By (1.6)and (1.7) in above section, the identity (1.5) can be written in term of

θ_{1} (x | τ)

as following (see, for example, [2, P.13])

\begin{matrix} {(\frac{θ_{1}^{'}}{θ_{1}})}^{'} (x | τ) - {(\frac{θ_{1}^{'}}{θ_{1}})}^{'} (y | τ) = \frac{θ_{1}^{' 2} (0 | τ) θ_{1} (x + y | τ) θ_{1} (x - y | τ)}{θ_{1}^{2} (x | τ) θ_{1}^{2} (y | τ)} . \end{matrix}

(1.16)

2. The Main Conclusions

Representing natural numbers as sums of squares is an important topic in number theory. Given a general natural number n, denote

r_{l} (n)

the number of integer solutions of Diophantine equation

\begin{matrix} n = x_{1}^{2} + x_{2}^{2} + x_{3}^{2} + \dots + x_{l}^{2} \end{matrix}

which counts the number of ways in which n can be written as sums of l squares.

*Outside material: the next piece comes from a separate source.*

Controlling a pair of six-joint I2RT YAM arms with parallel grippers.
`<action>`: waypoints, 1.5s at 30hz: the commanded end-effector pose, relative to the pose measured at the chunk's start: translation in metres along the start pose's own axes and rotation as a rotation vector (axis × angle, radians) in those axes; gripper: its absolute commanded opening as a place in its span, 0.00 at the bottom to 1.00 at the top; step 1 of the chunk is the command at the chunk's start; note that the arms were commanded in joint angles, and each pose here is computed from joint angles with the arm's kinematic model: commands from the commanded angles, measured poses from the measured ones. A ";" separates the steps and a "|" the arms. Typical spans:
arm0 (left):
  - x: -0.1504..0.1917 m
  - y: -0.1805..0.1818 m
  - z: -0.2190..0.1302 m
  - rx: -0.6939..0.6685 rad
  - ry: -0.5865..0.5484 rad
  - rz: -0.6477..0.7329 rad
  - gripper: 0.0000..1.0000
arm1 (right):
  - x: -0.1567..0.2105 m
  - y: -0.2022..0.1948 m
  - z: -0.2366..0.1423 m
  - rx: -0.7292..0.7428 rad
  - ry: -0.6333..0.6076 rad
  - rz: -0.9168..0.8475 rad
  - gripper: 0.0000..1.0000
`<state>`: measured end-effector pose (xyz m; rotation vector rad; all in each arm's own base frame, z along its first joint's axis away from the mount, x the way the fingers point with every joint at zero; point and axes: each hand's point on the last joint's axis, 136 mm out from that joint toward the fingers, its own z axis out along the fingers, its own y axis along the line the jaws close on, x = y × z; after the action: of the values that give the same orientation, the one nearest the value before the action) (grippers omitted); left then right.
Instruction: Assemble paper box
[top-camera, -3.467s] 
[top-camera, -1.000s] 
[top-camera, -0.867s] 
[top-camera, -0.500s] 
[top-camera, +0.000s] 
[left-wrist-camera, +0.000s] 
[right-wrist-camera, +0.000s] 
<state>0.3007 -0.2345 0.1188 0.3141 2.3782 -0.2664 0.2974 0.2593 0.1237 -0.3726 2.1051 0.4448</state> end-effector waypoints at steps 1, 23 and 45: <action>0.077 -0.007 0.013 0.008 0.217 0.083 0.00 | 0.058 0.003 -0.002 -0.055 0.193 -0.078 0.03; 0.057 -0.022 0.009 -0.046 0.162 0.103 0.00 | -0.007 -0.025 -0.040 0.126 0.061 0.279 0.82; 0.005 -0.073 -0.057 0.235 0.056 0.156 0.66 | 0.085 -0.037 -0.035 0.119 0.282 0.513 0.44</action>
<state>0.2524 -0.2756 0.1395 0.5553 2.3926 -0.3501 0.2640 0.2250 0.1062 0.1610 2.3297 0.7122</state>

In l-dimensional space,

r_{l} (n)

gives also the number of points with integer coordinates on the sphere. When l is odd, the problem is very difficult. However for the even case, the problem may be treated in a fairly reasonable manner. In this section, we will give simple and shot proofs of it by using theta function identities. At the same time, we obtain some interesting results of theta functions.

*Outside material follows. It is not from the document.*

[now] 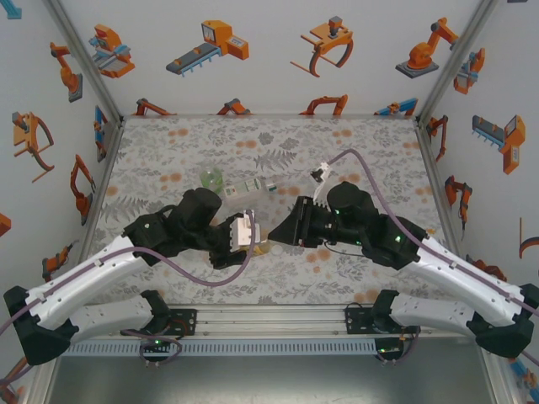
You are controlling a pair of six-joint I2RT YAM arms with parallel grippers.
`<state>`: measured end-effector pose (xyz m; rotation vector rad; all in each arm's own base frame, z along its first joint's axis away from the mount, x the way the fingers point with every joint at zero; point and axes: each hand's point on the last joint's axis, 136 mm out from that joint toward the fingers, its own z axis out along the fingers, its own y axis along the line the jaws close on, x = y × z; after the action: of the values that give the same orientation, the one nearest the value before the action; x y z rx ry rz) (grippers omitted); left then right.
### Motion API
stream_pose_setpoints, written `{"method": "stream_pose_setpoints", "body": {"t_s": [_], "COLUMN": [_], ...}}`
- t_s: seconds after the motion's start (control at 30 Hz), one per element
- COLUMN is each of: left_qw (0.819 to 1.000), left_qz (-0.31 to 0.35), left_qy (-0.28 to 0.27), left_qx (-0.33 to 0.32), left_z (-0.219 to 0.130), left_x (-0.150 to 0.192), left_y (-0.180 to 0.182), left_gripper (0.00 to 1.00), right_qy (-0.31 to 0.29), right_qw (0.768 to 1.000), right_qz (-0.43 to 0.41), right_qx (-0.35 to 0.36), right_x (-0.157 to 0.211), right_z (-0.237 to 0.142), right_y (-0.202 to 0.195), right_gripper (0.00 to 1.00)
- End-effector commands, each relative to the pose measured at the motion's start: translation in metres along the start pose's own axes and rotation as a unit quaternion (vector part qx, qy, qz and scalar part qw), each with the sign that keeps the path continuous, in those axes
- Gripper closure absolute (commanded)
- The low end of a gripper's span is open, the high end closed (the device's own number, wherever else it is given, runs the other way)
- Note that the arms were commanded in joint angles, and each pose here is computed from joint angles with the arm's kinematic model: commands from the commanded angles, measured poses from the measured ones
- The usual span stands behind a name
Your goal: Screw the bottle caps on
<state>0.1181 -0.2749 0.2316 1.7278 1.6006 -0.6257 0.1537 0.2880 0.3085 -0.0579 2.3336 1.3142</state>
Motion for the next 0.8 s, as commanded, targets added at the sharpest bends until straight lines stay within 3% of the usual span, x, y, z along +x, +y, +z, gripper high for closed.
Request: {"method": "stream_pose_setpoints", "body": {"t_s": [0.0, 0.1, 0.23, 0.37, 0.57, 0.77], "left_qw": [0.998, 0.998, 0.998, 0.998, 0.998, 0.995], "left_qz": [0.021, 0.022, 0.024, 0.025, 0.016, -0.043], "left_qy": [-0.05, -0.049, -0.048, -0.049, -0.044, -0.033], "left_qx": [-0.02, -0.021, -0.026, -0.033, -0.048, -0.085], "left_z": [-0.004, -0.004, -0.003, -0.004, -0.005, -0.004], "left_x": [-0.024, -0.024, -0.023, -0.023, -0.019, -0.013], "left_y": [0.009, 0.009, 0.01, 0.012, 0.016, 0.032], "left_gripper": [0.95, 0.83, 0.51, 0.28, 0.24, 0.23], "right_qy": [-0.033, -0.027, -0.023, -0.018, 0.011, 0.07], "right_qw": [0.984, 0.984, 0.988, 0.99, 0.978, 0.939], "right_qz": [0.169, 0.168, 0.134, 0.087, -0.019, -0.117], "right_qx": [0.033, 0.043, 0.067, 0.109, 0.209, 0.315], "right_x": [-0.003, -0.003, -0.004, -0.009, -0.034, -0.072], "right_z": [-0.001, -0.001, -0.001, 0.0, -0.008, -0.021], "right_y": [-0.02, -0.02, -0.022, -0.035, -0.061, -0.089], "right_gripper": [1.0, 1.0, 1.0, 1.0, 1.0, 1.0]}}
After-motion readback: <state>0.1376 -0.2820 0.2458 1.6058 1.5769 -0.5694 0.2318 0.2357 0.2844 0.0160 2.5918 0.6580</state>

Theorem 1. (Four square theorem)Every nature number can be expressed as sum of four square numbers. Moreover we have

\begin{matrix} r_{4} (n) = 8 \sum_{\begin{matrix} d | n \\ d \neq 0 (m o d 4) \end{matrix}} d . \end{matrix}

(2.1)

Proof: In (1.8), setting

x = π / 2

and

y = π / 4

, we obtain that

\begin{matrix} {(\frac{θ_{1}^{'}}{θ_{1}})}^{'} (\frac{π}{2} | τ) - {(\frac{θ_{1}^{'}}{θ_{1}})}^{'} (\frac{π}{4} | τ) = \frac{θ_{1}^{' 2} (0 | τ) θ_{1} (\frac{3 π}{4} | τ) θ_{1} (\frac{π}{4} | τ)}{θ_{2}^{2} (0 | τ) θ_{1}^{2} (\frac{π}{4} | τ)} \\ = \frac{θ_{1}^{' 2} (0 | τ)}{θ_{2}^{2} (0 | τ)} = θ_{3}^{2} (0 | τ) θ_{4}^{2} (0 | τ) = θ_{4}^{4} (0 | 2 τ) . \end{matrix}

In above identity, let

q^{2}

replaced by q, we have

\begin{matrix} {(\frac{θ_{1}^{'}}{θ_{1}})}^{'} (\frac{π}{2} | \frac{τ}{2}) - {(\frac{θ_{1}^{'}}{θ_{1}})}^{'} (\frac{π}{4} | \frac{τ}{2}) = θ_{4}^{4} (0 | τ) . \end{matrix}

Combining (1.8) and(1.10) yields

\begin{matrix} θ_{4}^{4} (0 | τ) = 1 + 8 \sum_{n = 1}^{\infty} \frac{{(- 1)}^{n} n q^{n}}{1 + q^{n}} . \end{matrix}

Using (1.8) and letting q replaced by

- q

in above identity give

\begin{matrix} {(\sum_{n = - \infty}^{\infty} q^{n^{2}})}^{4} = θ_{3}^{4} (0 | τ) = 1 + 8 \sum_{n = 1}^{\infty} \frac{n q^{n}}{1 + {(- q)}^{n}} \\ = 1 + 8 \sum_{n = 1}^{\infty} \frac{(2 n - 1) q^{2 n - 1}}{1 - q^{2 n - 1}} + 8 \sum_{n = 1}^{\infty} \frac{(2 n) q^{2 n}}{1 + q^{2 n}} \\ = 1 + 8 \sum_{n = 1}^{\infty} \frac{(2 n - 1) q^{2 n - 1}}{1 - q^{2 n - 1}} + 8 \sum_{n = 1}^{\infty} \frac{(2 n) q^{2 n}}{1 + q^{2 n}} + 8 \sum_{n = 1}^{\infty} \frac{(2 n) q^{2 n}}{1 - q^{2 n}} + 8 \sum_{n = 1}^{\infty} \frac{(2 n) q^{2 n}}{1 - q^{2 n}} \\ = 1 - 32 \sum_{n = 1}^{\infty} \frac{n q^{4 n}}{1 - q^{4 n}} + 8 \sum_{n = 1}^{\infty} \frac{n q^{n}}{1 - q^{n}} \\ = 1 + 8 \sum_{n = 1}^{\infty} q^{n} (\sum_{\begin{matrix} d | n \end{matrix}} d - \sum_{\begin{matrix} d | n \\ d = 0 (m o d 4) \end{matrix}} d) . \end{matrix}

Compare the coefficients of

q^{n}

on both sides of above equation, we are able to complete the proof.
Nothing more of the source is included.